WORK TO BE COMPLETED. Omit every picture, then return each line of the data below exactly.
#####
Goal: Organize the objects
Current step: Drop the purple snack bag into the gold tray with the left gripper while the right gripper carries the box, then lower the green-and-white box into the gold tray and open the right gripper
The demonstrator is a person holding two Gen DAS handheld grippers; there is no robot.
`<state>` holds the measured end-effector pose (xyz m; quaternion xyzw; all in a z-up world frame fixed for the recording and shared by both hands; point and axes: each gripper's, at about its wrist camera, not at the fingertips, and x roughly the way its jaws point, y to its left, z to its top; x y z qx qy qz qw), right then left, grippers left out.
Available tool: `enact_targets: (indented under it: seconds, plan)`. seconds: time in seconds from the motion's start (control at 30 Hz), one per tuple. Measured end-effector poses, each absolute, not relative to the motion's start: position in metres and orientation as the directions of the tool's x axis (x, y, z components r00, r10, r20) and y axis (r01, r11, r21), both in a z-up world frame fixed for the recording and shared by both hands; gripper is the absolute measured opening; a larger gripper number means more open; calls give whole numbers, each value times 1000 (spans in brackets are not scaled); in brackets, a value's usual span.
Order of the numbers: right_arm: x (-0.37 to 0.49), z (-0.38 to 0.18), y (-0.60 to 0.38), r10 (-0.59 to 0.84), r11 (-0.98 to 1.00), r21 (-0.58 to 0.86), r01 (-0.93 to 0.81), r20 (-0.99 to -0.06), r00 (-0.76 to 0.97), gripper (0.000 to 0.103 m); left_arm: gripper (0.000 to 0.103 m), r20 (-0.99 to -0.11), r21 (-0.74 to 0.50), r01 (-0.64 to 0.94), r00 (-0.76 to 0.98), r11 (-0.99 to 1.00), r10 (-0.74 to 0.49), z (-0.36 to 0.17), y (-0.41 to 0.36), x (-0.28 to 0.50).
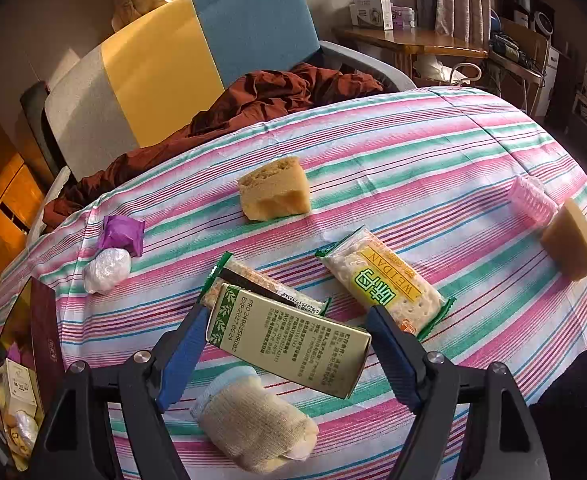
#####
EXERCISE SOLUTION.
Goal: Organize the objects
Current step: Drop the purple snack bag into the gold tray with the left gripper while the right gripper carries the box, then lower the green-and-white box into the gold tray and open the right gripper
The demonstrator is a person holding two Gen DAS handheld grippers; there is no robot.
`<state>` holds the measured end-effector pose (xyz m; quaternion xyzw; all in a z-up world frame fixed for the recording and shared by both hands; point and axes: each gripper's, at about its wrist camera, not at the fingertips, and x roughly the way its jaws point, y to its left, z to its top; x y z qx qy qz qw), right then left, grippers left out.
Available tool: `enact_targets: (indented under it: seconds, plan)`. seconds: time in seconds from the motion's start (control at 30 Hz), one per tuple. Measured end-effector poses, each absolute, not relative to the motion's start: position in metres and orientation as the directions of the tool's x axis (x, y, z components r00, r10, r20) and y axis (r01, r11, r21), both in a z-up world frame fixed for the recording and shared by both hands; gripper is the absolute measured opening; a larger gripper number means more open; calls give whole numbers, each value times 1000 (spans in brackets are not scaled); in brackets, a value's usual span.
Order of the numbers: right_arm: x (-0.37 to 0.49), z (-0.38 to 0.18), y (-0.60 to 0.38), r10 (-0.59 to 0.84), r11 (-0.98 to 1.00), r21 (-0.58 to 0.86), r01 (-0.93 to 0.81), r20 (-0.99 to -0.06), r00 (-0.76 to 0.97), gripper (0.000 to 0.103 m); left_arm: gripper (0.000 to 0.103 m), r20 (-0.99 to -0.11), r21 (-0.74 to 0.50), r01 (-0.64 to 0.94), r00 (-0.76 to 0.98), r11 (-0.99 to 1.00), r10 (-0.74 to 0.49), z (-0.36 to 0.17), y (-0.41 to 0.36), x (-0.28 to 0.50).

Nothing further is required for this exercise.